Second, a great app for your phone called electricityMap that shows you a live map of global carbon emissions and when you click on a country it reveals the sources of electricity by type, i.e. nuclear, gas, wind etc, as well as imports and exports of electricity.  Dame Sue Ion told us about it during her key-note lecture.  I think all politicians and journalists need it installed on their phones to check their facts before they start talking about energy policy.

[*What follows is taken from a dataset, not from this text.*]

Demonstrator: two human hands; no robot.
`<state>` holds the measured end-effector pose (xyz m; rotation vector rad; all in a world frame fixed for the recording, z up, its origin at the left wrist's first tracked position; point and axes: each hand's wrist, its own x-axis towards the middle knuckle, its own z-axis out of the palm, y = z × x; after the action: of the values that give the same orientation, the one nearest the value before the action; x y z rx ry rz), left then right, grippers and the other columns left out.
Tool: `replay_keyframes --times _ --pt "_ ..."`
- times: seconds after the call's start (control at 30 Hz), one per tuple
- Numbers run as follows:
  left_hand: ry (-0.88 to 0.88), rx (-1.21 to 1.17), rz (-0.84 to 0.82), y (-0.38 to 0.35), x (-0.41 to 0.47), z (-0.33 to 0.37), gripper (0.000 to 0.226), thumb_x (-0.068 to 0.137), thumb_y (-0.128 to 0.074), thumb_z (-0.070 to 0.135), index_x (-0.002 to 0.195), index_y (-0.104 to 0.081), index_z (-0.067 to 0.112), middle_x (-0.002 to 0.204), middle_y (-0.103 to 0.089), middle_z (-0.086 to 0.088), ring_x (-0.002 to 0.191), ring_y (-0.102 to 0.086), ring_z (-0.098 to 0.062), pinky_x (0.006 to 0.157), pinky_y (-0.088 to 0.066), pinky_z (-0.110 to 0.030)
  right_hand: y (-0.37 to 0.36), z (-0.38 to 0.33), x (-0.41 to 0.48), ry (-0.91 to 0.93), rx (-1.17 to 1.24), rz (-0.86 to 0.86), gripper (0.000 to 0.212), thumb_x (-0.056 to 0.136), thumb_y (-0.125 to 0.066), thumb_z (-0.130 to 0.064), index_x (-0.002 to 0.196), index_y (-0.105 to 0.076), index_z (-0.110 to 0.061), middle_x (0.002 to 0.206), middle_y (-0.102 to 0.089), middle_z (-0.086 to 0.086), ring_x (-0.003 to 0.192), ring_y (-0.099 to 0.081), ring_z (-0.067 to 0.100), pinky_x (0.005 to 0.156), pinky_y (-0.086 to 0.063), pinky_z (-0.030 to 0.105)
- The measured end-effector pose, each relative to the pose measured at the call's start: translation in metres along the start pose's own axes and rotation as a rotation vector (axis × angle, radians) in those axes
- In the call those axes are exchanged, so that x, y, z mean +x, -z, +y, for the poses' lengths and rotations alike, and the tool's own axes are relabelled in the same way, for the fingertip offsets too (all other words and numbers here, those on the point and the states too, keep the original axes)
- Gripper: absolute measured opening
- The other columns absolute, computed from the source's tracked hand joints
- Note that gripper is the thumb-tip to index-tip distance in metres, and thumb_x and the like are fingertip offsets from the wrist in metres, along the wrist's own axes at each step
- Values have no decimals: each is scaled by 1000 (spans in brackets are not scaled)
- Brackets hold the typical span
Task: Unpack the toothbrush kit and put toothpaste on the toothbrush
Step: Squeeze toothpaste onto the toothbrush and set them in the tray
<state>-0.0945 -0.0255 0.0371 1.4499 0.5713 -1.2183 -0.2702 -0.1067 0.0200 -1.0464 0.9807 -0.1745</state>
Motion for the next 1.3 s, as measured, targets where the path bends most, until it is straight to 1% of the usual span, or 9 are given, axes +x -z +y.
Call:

Third, the scale of the concrete infrastructure required in current designs of nuclear power stations compared to the reactor vessel where the energy is generated.  The pictures show the construction site for the Vogtle nuclear power station in Georgia, USA (left) and the reactor pressure vessel being lowered into position (right).  The scale of nuclear power stations was one of the reasons highlighted by Steve Smith from Algometrics for why investors are not showing much interest in them (see ‘Small is beautiful and affordable in nuclear power-stations‘ on January 14th, 2015).  Amongst the other reasons are: too expensive (about £25 billion), too long to build (often decades), too back-end loaded (i.e. no revenue until complete), too complicated (legally, economically & socially), too uncertain politically, too toxic due to poor track record of returns to investors, too opaque in terms of management of industry.  That’s quite a few challenges for the next generation of nuclear scientists and engineers to tackle.  We are making a start by creating design tools that will enable mass-production of nuclear power stations (see ‘Enabling or disruptive technology for nuclear engineering?‘ on January 28th, 2015) following the processes used to produce other massive engineering structures, such as the Airbus A380 (see Integrated Digital Nuclear Design Programme); but the nuclear industry has to move fast to catch up with other sectors of the energy business, such as gas-fired powerstations or wind turbines.  If it were to succeed then the energy market would be massively transformed.